7) após 12-16hrs Transferir 1ml da amostra induzida para tubos rotulados de 1, 5 ml e rodar no máximo, 30sec, RT, e remover supe. Congelar a cápsula a -20 até ser necessário. ESTA É A AMOSTRA INDUZIDA.
notas para indução:
* os tempos de indução variam de 2-5hrs.
* a IPTG pode ser variada de 0, 1-1, 0 M.
*Se ferver a sua amostra durante demasiado tempo, Esta tornar-se-á viscosa a partir da libertação total de ADN celular. Você ainda pode usá-los se você pode encontrar uma área de baixa viscosidade, no entanto, geralmente é melhor apenas para repetir a experiência.
extracção de proteínas solúveis
1) Lavar o sedimento bacteriano com 2mls de STE gelado (Tris de 10 mm, pH 8.0; NaCl de 150 mm; EDTA de 1 mm) uma vez.
2) Ressuspender o pellet bacteriano (a partir de um 10ml induzida cultura) no 800ul de STE contendo 100ug/ml de Lisozima (adicionado imediatamente antes de ressuspensão)
3) Incubar no gelo por 15 minutos.
4) Adicionar TDT a uma concentração final de 5mM (temos stocks a 1M em -20).
5) adicionar inibidores da protease.
6) As bactérias são então lisadas pela adição de N-laurilsarcosina (Sarkosil) de um estoque de 10% (w/v) em STE. A concentração final de N-lauril sarcosina deve ser de 1,5%.
7) Sonicate as células no pequeno sonicador de banho com durante 2 ciclos (6min cada). O sonicador desliga-se automaticamente ao fim de 6 minutos.

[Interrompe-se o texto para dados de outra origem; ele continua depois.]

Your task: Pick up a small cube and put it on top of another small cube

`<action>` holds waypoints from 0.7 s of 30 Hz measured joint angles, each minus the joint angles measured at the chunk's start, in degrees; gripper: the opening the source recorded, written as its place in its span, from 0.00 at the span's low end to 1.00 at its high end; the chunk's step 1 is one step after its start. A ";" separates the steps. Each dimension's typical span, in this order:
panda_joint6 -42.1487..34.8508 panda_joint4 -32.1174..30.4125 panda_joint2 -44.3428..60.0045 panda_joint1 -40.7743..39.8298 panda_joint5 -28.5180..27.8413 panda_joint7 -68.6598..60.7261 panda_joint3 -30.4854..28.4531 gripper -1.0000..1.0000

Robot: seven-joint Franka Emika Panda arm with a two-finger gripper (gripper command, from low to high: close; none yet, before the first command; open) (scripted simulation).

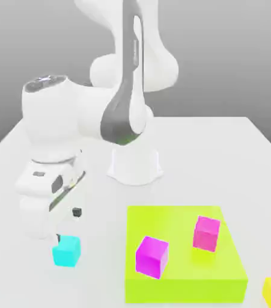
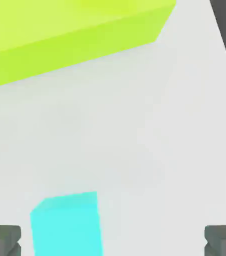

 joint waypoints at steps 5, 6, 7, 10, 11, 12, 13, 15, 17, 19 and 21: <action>4.00 0.95 6.28 -5.57 7.93 -8.68 6.81 0.50; 4.82 1.35 7.58 -7.00 9.98 -10.28 8.67 0.50; 5.66 1.76 8.87 -8.51 12.01 -11.85 10.62 0.50; 8.22 2.96 12.72 -13.45 17.80 -16.29 16.82 0.50; 9.15 3.30 13.95 -15.43 19.18 -17.36 19.12 0.50; 9.68 3.53 14.73 -16.48 20.25 -18.16 20.40 0.00; 9.68 3.53 14.73 -16.48 20.25 -18.16 20.40 0.00; 9.64 3.53 14.73 -16.47 20.28 -18.19 20.40 0.00; 9.55 3.53 14.73 -16.47 20.33 -18.24 20.39 0.00; 9.54 3.53 14.68 -16.43 20.38 -18.29 20.35 0.00; 8.24 2.94 12.74 -13.92 17.55 -16.13 17.22 0.00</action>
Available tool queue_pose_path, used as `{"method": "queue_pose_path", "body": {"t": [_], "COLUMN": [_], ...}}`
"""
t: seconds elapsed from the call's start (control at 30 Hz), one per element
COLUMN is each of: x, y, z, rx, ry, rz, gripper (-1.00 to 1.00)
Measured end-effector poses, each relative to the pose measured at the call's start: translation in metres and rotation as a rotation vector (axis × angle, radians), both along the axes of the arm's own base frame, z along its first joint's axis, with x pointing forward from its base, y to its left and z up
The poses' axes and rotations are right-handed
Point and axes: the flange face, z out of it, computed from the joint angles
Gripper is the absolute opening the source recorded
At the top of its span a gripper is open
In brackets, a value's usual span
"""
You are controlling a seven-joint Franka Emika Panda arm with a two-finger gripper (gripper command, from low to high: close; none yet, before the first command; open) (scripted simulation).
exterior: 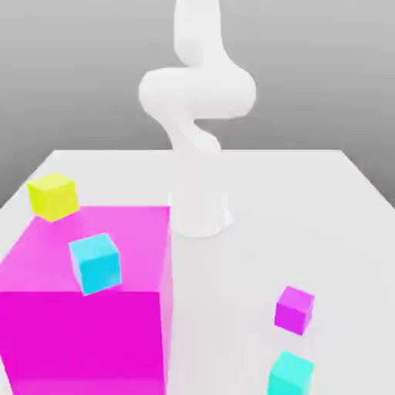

8) Centrífuga, o lisado por 5min a 4 C.
9) Transferir o sobrenadante para um novo tubo eppendorf e adicionar o Triton X-100 (10% de caldo feito em STE) para uma concentração final de 2%.
10) tomar 100ul de gel de agarose Ni-neta e lavar duas vezes por centrifugação com PBS a 1000rpm durante 1min. cada
11) adicionar as esferas ao tubo eppendorf contendo o lisato e o tubo Triton X-100 e incubar numa nutadora ou roqueiro na TR durante 30-60min.
12) lavar as contas 4X com 1 ml de PBS a frio com imidiazole de 20 mm às 1000 RPM para cada um dos 1Minutos.
13) adicionar um buffer de carga 1X COM 1% BME, ferver 3min, e analisar na página SDS.
notas para extração:
*este protocolo básico vai funcionar para FLAG, GST, e 6 suas marcas epítopos. Não foi testado o MBP, que não responde à vontade dos detergentes.
* a inclusão do Imidiazole é específica das 6 marcas.
* TWEEN20 a 0, 1-1% também pode ser incorporado no tampão de lavagem para reduzir o fundo, se necessário.
Soluções
Loading Buffer (Para fazer um 4X de Ações)
50 mM de Tris-HCl; pH de 6,8 (2,0 ml de 1M Tris-HCl; pH 6.8)
2% ficha de dados de segurança (0,8 g SDS)
10% de Glicerol (4.0 ml 10% de Glicerol)
12,5 mM de EDTA (1,0 ml 0,5 M EDTA)
0.02 % Bromophenol Blue (8 mg Bromophenol Blue)
Adicionar novo 2(ou beta)-mercaptoethanol (BME) a 1% antes de usar.